WORK TASK =
In the listing below, the lines starting with the line with "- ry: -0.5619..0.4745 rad" and going on through the line with "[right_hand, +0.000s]" are to be reproduced exactly, and only those.

INFORMATION SHOWN =
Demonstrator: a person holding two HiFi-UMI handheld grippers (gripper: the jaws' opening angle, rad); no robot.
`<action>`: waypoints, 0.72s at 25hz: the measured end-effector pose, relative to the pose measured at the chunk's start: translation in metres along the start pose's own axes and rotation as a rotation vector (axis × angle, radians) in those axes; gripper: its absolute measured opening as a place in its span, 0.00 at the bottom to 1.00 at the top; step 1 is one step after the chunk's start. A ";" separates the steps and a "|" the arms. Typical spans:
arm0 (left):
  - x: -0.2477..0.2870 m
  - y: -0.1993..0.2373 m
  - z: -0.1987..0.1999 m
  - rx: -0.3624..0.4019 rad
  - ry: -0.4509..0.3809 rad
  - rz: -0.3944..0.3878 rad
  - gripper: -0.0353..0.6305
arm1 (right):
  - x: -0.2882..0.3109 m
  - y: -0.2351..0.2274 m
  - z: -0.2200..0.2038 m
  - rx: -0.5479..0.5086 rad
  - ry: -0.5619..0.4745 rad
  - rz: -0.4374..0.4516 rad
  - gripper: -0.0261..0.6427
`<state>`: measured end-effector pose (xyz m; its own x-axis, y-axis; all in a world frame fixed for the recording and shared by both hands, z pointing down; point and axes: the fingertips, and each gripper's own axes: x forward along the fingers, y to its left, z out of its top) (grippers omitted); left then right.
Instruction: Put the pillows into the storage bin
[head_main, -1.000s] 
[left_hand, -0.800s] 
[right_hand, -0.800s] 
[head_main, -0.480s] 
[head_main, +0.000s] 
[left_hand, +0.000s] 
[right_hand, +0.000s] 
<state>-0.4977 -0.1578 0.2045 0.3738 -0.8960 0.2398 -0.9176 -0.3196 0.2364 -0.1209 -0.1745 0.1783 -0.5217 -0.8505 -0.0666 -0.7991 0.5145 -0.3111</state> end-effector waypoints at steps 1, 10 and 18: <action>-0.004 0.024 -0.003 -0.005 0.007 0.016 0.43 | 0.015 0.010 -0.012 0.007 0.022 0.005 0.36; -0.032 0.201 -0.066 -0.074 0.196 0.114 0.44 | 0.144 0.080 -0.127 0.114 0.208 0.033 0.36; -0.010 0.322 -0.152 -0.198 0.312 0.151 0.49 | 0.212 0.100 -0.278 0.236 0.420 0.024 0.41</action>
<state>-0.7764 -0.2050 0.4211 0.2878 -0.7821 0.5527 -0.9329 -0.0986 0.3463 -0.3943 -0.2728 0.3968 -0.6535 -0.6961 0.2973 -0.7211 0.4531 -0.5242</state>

TASK OUTPUT =
  - ry: -0.5619..0.4745 rad
  - rz: -0.4374..0.4516 rad
  - gripper: -0.0261..0.6427
`<state>`: measured end-effector pose (xyz m; its own x-axis, y-axis; all in a world frame fixed for the recording and shared by both hands, z pointing down; point and axes: the fingertips, and each gripper's own axes: x forward along the fingers, y to its left, z out of its top) (grippers omitted); left then right.
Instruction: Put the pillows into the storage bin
[head_main, -1.000s] 
[left_hand, -0.800s] 
[right_hand, -0.800s] 
[head_main, -0.480s] 
[head_main, +0.000s] 
[left_hand, +0.000s] 
[right_hand, +0.000s] 

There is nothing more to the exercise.